> **Work order**: What is needed is a word-for-word transcript of the listing, free of pictures.

> **Data section**:
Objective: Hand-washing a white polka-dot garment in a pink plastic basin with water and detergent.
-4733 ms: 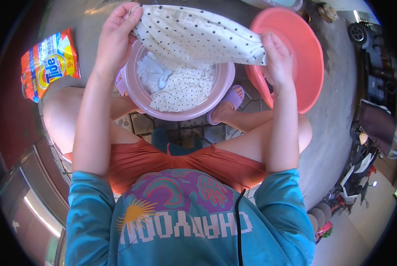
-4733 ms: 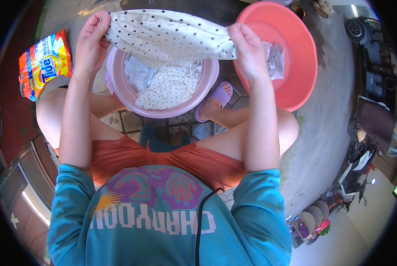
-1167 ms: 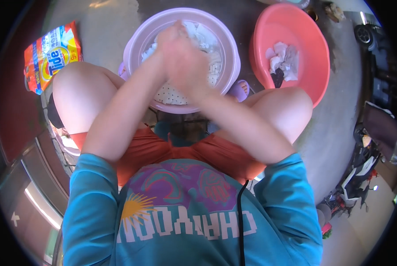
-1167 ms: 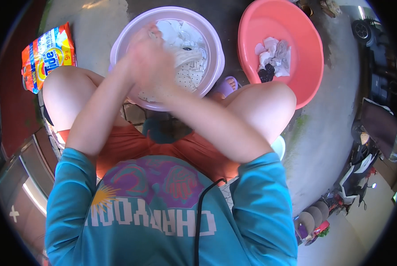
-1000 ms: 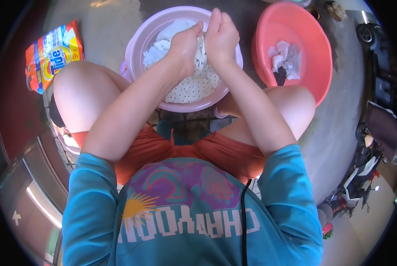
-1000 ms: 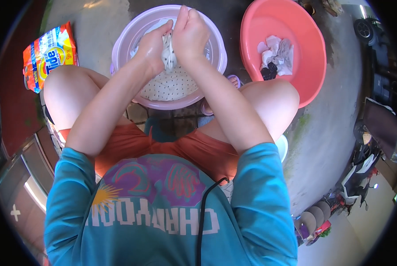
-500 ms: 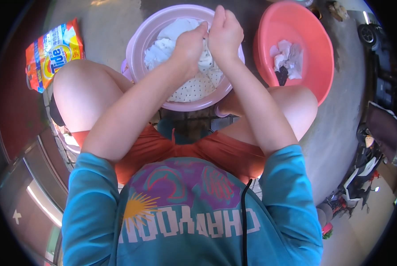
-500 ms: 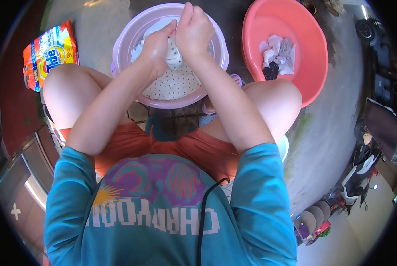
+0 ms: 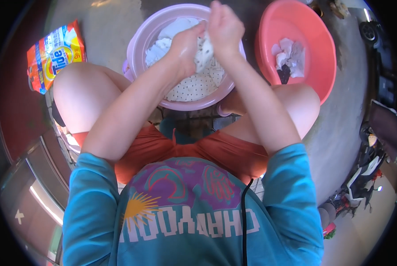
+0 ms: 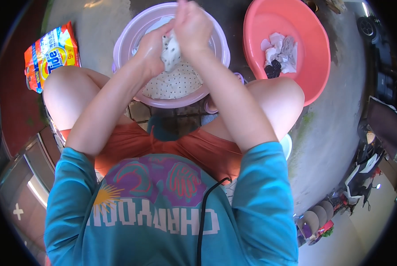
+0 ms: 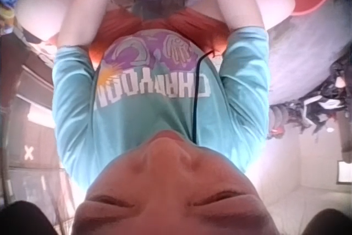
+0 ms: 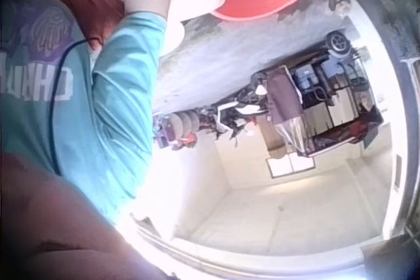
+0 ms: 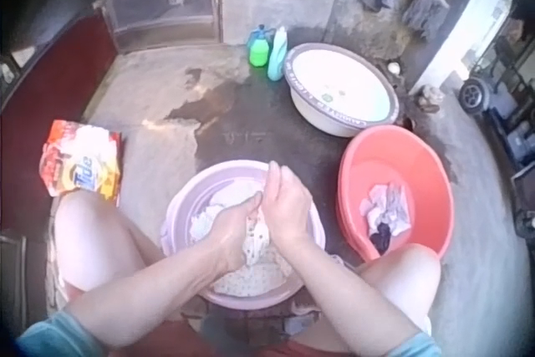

> **Your solution**:
Objective: Hand-washing a white polka-dot garment in a pink plastic basin with water and detergent.
-4733 ms: 
-4733 ms: 
-1167 ms: 
-1167 ms: 
-1000 ms: 
-1000 ms: 
-500 ms: 
-500 ms: 
+0 ms: 
+0 ms: 
+0 ms: 
+0 ms: 
+0 ms: 

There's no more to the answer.